Quando eu, criança ainda, ia com a minha mãe, de
comboio, à Figueira da Foz, visitar a Maria Manuela, amiga de minha mãe, proprietária
da casa em S. Martinho do Porto, onde pela primeira vez pernoitei, o meu pai, à entrada
do comboio, avisava sempre: “não te esqueças de, ao chegar, desceres do comboio, olhar para o chão,
ver uma porcaria e começar logo a gargalhar. Ferró fó fó, ferró fó fó.” A minha mãe ria e quando
chegávamos à Figueira ainda ria mais. “Ri-se de quê?”- perguntava-lhe (porque
será que nunca tratei a minha mãe por tu e o fazia com o meu pai?) “estou a
fazer o que o teu pai mandou” e ria mesmo com gosto, possivelmente por se
lembrar da recomendação e eu ria com ela, feita tonta, porque o seu riso era
contagiante.
Quando na viagem de regresso saiamos
do comboio, em Leiria, a primeira novidade que dava ao meu pai era essa: “cheguei
à Figueira e fiz o que me mandaste. Fartei-me rir. ”Ouviu-se cá” – respondia invariavelmente
o meu pai: “Ferró fó fó, feró fó fó”.
Quanto ao meu pai, era senhor dum
humor cáustico, absolutamente demolidor. Não há como ouvir as histórias da boca
do meu primo José Carlos que, alguns anos mais novo que eu, lembra coisa de que
nem tenho memória.
O meu irmão era uma simpatia.
Tinha sempre uma anedota para contar, uma brincadeira para promover. A sisuda da família era eu.
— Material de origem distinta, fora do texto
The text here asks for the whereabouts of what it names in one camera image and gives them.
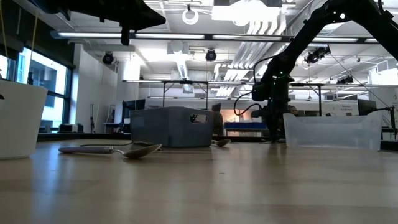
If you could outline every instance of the table surface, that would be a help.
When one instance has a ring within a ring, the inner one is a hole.
[[[0,161],[1,223],[397,223],[398,154],[230,144],[138,161],[38,143]]]

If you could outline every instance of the overhead lamp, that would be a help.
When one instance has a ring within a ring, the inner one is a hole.
[[[68,38],[120,38],[122,35],[117,33],[90,33],[90,32],[59,32],[58,35],[60,37],[68,37]]]
[[[272,35],[213,35],[214,40],[234,40],[234,41],[281,41],[282,37]]]
[[[137,39],[204,39],[203,34],[135,34]]]
[[[136,82],[136,83],[162,83],[162,80],[123,80],[123,82]]]
[[[354,82],[354,79],[352,76],[348,76],[346,78],[341,78],[339,80],[337,80],[336,84],[351,84]]]
[[[319,60],[323,59],[325,55],[330,54],[330,48],[327,47],[319,47],[312,52],[308,53],[308,56],[305,57],[304,61],[308,64],[317,63]]]
[[[174,5],[181,5],[181,4],[190,4],[191,6],[201,6],[203,3],[201,1],[152,1],[152,0],[144,0],[145,4],[174,4]]]
[[[294,0],[285,0],[282,3],[282,7],[296,7],[296,2]]]
[[[227,84],[227,85],[242,85],[245,82],[208,82],[209,84]]]
[[[378,41],[375,38],[368,38],[365,40],[365,43],[378,43]]]
[[[163,99],[162,96],[148,96],[148,99]],[[168,100],[205,100],[205,97],[171,97],[171,96],[165,96],[164,99]],[[236,100],[237,98],[230,98],[230,97],[211,97],[207,98],[207,100]],[[240,98],[239,100],[251,100],[250,98]]]
[[[111,65],[113,63],[113,52],[105,52],[105,56],[102,58],[102,62],[105,65]]]
[[[351,38],[351,37],[316,37],[313,39],[313,42],[348,42],[348,43],[355,43],[358,41],[358,38]]]
[[[209,49],[206,54],[206,61],[214,62],[217,59],[217,54],[214,49]]]

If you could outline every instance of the window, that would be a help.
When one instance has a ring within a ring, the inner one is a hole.
[[[72,71],[67,67],[24,48],[19,54],[17,82],[28,83],[29,73],[32,84],[48,89],[42,115],[41,127],[57,128],[69,120],[70,79]]]
[[[12,80],[14,76],[16,62],[0,55],[0,74],[2,78]]]
[[[62,124],[64,103],[65,100],[63,98],[48,95],[45,100],[40,126],[59,127]]]
[[[29,72],[32,72],[33,85],[44,87],[54,93],[65,94],[67,68],[24,48],[18,58],[17,82],[27,83]]]

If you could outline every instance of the spoon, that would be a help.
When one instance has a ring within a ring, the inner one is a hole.
[[[218,147],[223,147],[223,146],[231,143],[231,140],[230,139],[222,139],[222,140],[219,140],[219,141],[211,141],[211,143],[215,144]]]
[[[114,147],[61,147],[58,151],[62,153],[92,153],[92,154],[112,154],[114,152],[119,152],[123,156],[129,159],[138,159],[144,156],[147,156],[158,149],[160,149],[162,145],[153,145],[143,147],[141,149],[133,149],[130,148],[130,151],[124,152],[119,149],[115,149]]]

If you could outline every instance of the ceiling light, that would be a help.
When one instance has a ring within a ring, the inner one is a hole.
[[[206,98],[201,98],[201,97],[171,97],[171,96],[165,96],[165,99],[176,99],[176,100],[205,100]],[[148,96],[148,99],[163,99],[162,96]],[[207,100],[236,100],[236,98],[230,98],[230,97],[211,97],[207,98]],[[250,98],[240,98],[239,100],[251,100]]]
[[[227,84],[227,85],[241,85],[244,82],[208,82],[209,84]]]
[[[233,41],[281,41],[282,37],[271,35],[213,35],[214,40],[233,40]]]
[[[164,1],[152,1],[152,0],[145,0],[144,1],[145,4],[190,4],[191,6],[201,6],[202,2],[201,1],[168,1],[168,0],[164,0]]]
[[[174,97],[165,96],[165,99],[174,99]],[[162,96],[148,96],[148,99],[163,99]]]
[[[314,42],[349,42],[355,43],[358,41],[358,38],[349,38],[349,37],[316,37],[313,39]]]
[[[375,38],[368,38],[365,40],[365,43],[378,43],[378,41]]]
[[[193,12],[193,17],[191,19],[188,19],[188,17],[187,17],[187,13],[188,12]],[[197,10],[194,10],[194,9],[190,9],[190,10],[186,9],[182,13],[182,21],[184,21],[184,23],[186,23],[188,25],[196,24],[199,21],[199,12]]]
[[[214,62],[217,59],[217,54],[214,49],[209,49],[206,54],[206,61]]]
[[[120,38],[121,34],[117,33],[86,33],[86,32],[59,32],[60,37],[79,37],[79,38]]]
[[[304,61],[308,64],[317,63],[319,60],[323,59],[325,55],[330,54],[330,48],[327,47],[319,47],[314,51],[308,53],[308,56],[305,57]]]
[[[136,34],[138,39],[204,39],[201,34]]]
[[[136,82],[136,83],[162,83],[162,80],[123,80],[122,82]]]

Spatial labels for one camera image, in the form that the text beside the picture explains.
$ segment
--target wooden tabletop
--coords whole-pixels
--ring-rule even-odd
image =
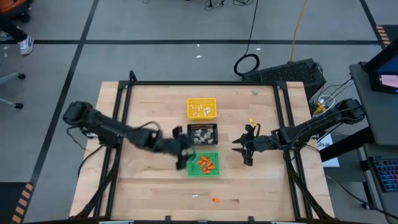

Pousava
os olhos no mundo e absorvia até o que não entendia, para mais tarde questionar a vida.
Já na primária, fui aluna da Sra.
D. Maria Rosa Pires, amiga da minha mãe e possuidora de um sentido de humor inigualável.
Nunca, ao longo dos anos que já tenho, encontrei quem escarnecesse das agruras da
vida como ela. O humor com que analisava a desdita, tecendo histórias
engraçadas, era insuperável. Até a minha mãe calava o "ferró fó fó", prostrada de
admiração. E foi assim, enquanto viveu. Nunca faltaram as partidas originais de
Carnaval, nem os ditos jocosos, cantando loas à vida, nem deixou de empurrar-me
para a frente quando me adivinhava triste.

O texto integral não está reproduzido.